WHAT IS REQUIRED
Using the listing that follows, return every line with the word "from".

[Opening DATASET CONTENT section]

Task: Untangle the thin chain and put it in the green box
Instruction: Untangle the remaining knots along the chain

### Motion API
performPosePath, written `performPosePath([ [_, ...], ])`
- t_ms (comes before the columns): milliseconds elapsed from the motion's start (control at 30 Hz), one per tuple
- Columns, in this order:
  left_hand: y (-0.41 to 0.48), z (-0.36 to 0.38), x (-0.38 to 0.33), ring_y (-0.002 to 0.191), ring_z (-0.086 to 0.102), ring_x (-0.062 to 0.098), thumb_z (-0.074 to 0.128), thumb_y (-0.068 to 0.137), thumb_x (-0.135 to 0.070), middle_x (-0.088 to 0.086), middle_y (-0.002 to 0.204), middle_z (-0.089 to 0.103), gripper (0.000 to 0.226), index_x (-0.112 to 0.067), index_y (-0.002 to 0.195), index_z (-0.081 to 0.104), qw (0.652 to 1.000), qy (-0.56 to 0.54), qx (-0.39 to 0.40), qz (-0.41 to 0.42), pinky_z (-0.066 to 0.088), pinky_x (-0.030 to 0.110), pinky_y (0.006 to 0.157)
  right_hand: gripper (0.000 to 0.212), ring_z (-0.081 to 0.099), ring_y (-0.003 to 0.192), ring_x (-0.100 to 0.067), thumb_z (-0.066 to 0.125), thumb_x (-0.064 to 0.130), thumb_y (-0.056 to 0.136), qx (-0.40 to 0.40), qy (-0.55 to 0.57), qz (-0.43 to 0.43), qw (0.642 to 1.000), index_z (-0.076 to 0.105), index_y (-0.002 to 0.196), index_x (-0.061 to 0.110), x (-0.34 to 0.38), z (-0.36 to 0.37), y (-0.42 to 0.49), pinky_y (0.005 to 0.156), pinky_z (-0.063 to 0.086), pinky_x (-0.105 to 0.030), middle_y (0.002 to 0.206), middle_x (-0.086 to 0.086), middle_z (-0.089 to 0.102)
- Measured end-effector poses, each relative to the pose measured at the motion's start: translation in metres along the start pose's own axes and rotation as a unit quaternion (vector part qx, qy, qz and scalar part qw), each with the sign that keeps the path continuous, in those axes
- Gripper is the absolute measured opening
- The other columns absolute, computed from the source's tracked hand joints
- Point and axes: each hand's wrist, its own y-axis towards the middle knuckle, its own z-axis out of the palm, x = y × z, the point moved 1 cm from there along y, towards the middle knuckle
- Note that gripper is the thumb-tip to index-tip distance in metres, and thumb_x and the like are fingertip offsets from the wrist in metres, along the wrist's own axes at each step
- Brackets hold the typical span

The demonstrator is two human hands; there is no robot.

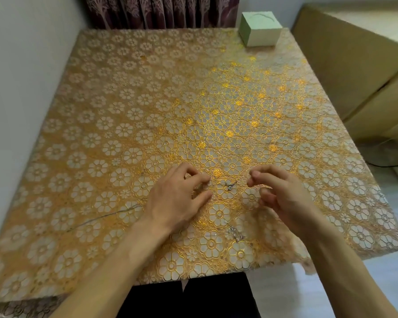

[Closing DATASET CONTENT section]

TASK SOLUTION
- t_ms (comes before the columns): milliseconds elapsed from the motion's start (control at 30 Hz), one per tuple
- The other columns absolute, computed from the source's tracked hand joints
- Point and axes: each hand's wrist, its own y-axis towards the middle knuckle, its own z-axis out of the palm, x = y × z, the point moved 1 cm from there along y, towards the middle knuckle
- Note that gripper is the thumb-tip to index-tip distance in metres, and thumb_x and the like are fingertip offsets from the wrist in metres, along the wrist's own axes at each step

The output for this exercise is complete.